Task requirements »
Given the material below, repeat exactly the lines from the one containing "A note on method: we drop pins on the black white" through the final line, and nothing else.
── Records shown
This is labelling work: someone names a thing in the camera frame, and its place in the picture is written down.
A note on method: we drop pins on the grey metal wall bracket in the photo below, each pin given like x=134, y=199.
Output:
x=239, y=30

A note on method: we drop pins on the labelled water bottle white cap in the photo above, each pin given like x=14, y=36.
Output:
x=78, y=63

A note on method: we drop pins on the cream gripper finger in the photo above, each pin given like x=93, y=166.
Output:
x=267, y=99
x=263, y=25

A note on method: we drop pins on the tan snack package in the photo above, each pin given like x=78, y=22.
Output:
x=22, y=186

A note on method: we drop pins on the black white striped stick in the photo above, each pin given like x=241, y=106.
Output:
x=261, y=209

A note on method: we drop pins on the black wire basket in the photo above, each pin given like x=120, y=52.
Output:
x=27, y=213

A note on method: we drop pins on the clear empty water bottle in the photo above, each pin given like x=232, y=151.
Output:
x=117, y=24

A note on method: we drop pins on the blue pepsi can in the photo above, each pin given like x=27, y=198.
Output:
────
Output below »
A note on method: we drop pins on the black white striped stick in the photo above, each pin given like x=241, y=106.
Output:
x=261, y=209

A note on method: we drop pins on the black wire basket in the photo above, each pin given like x=120, y=52.
Output:
x=27, y=213

A note on method: we drop pins on the clear empty water bottle in the photo above, each pin given like x=232, y=151.
Output:
x=117, y=24

A note on method: we drop pins on the blue pepsi can in the photo above, each pin given like x=27, y=198.
Output:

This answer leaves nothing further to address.